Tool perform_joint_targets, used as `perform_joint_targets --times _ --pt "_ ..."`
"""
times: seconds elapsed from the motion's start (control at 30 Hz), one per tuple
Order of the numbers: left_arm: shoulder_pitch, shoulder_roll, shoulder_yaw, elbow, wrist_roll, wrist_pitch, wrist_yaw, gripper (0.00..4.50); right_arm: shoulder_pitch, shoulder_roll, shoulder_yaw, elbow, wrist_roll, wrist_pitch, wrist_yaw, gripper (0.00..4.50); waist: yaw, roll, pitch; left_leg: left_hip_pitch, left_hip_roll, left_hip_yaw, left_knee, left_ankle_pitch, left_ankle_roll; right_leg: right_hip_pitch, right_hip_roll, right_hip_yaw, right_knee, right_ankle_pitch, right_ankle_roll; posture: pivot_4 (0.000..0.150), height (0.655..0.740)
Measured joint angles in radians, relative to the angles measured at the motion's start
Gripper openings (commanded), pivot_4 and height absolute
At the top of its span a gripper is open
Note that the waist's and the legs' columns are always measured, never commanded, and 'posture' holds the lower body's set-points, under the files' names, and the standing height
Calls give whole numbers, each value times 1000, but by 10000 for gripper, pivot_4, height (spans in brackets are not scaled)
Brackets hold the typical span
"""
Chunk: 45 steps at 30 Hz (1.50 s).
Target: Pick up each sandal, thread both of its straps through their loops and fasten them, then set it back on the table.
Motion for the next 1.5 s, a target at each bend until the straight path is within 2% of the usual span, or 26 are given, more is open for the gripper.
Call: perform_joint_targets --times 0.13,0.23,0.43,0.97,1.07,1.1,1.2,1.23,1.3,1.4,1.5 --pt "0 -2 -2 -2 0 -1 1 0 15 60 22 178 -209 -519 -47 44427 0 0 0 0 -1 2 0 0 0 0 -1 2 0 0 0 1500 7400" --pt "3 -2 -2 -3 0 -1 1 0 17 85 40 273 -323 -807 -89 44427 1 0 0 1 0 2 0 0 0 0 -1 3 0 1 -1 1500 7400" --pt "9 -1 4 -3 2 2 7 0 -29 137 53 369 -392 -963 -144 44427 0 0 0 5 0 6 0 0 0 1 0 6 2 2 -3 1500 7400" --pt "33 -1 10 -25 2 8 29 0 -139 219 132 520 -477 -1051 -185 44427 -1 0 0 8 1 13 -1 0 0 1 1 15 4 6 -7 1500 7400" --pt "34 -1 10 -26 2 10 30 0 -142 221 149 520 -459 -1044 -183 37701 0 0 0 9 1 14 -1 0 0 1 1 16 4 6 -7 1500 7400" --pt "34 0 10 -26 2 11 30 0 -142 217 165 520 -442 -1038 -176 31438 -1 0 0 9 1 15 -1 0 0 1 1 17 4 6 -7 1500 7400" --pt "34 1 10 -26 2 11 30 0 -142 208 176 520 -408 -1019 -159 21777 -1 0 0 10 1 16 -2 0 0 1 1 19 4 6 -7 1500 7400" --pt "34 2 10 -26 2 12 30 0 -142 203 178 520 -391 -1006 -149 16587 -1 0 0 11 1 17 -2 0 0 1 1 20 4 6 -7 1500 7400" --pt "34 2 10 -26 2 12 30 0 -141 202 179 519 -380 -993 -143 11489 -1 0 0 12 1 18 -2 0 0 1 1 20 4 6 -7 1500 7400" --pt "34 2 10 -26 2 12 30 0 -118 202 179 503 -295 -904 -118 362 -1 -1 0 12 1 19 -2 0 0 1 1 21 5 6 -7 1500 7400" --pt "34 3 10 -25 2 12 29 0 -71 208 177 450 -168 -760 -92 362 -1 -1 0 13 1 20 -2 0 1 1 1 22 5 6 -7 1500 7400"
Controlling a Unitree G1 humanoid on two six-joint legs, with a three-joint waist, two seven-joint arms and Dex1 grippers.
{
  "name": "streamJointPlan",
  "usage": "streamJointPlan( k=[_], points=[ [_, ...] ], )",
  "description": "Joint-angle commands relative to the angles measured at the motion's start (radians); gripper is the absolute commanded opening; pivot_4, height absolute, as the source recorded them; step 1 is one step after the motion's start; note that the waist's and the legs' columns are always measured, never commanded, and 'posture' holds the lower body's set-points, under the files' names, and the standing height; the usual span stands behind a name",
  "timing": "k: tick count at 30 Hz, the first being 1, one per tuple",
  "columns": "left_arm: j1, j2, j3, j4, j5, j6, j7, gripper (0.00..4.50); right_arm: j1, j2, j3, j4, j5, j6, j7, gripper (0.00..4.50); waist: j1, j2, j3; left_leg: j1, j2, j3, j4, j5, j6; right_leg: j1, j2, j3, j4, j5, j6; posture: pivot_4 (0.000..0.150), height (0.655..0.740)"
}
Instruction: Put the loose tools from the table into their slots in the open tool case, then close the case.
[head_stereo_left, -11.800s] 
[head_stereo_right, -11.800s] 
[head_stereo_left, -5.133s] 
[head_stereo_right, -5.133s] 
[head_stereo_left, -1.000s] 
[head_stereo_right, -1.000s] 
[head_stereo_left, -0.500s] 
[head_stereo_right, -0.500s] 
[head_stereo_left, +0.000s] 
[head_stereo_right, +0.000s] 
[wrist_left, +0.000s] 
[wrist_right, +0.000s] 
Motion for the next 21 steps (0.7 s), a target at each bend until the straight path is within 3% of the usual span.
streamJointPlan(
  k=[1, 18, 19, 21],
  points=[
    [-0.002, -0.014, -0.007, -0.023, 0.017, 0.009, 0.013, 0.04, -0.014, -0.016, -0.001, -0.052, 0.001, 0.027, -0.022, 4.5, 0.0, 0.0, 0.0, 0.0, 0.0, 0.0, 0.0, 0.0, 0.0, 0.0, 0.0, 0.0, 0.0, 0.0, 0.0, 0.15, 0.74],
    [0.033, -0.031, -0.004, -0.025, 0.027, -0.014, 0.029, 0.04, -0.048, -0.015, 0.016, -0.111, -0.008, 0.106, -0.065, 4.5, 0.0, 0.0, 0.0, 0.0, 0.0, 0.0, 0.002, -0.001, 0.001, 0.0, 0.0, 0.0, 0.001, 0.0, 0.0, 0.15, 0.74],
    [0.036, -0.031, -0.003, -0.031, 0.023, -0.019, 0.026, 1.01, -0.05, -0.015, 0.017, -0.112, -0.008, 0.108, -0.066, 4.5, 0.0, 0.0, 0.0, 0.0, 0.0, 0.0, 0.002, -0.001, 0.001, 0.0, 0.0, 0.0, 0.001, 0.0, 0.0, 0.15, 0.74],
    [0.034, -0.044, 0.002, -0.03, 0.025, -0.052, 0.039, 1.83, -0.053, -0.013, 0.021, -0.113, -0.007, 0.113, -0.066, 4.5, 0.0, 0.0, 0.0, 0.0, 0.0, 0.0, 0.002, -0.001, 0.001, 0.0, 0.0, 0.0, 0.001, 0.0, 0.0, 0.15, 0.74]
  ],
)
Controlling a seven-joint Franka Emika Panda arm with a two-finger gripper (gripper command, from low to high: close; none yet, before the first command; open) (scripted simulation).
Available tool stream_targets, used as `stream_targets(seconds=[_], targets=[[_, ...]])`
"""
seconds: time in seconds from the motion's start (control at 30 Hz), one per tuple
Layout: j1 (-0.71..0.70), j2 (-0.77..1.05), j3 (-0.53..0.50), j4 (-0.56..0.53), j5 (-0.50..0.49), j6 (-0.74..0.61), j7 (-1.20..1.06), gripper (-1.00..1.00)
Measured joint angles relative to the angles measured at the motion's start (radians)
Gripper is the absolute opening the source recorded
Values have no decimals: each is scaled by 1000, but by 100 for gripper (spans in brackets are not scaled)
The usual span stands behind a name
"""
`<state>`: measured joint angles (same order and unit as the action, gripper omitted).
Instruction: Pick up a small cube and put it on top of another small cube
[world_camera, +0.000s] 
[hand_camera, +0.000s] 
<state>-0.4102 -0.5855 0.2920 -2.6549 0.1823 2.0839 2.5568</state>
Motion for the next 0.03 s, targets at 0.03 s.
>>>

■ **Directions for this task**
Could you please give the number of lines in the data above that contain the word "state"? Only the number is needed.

■ **Output of the task**
2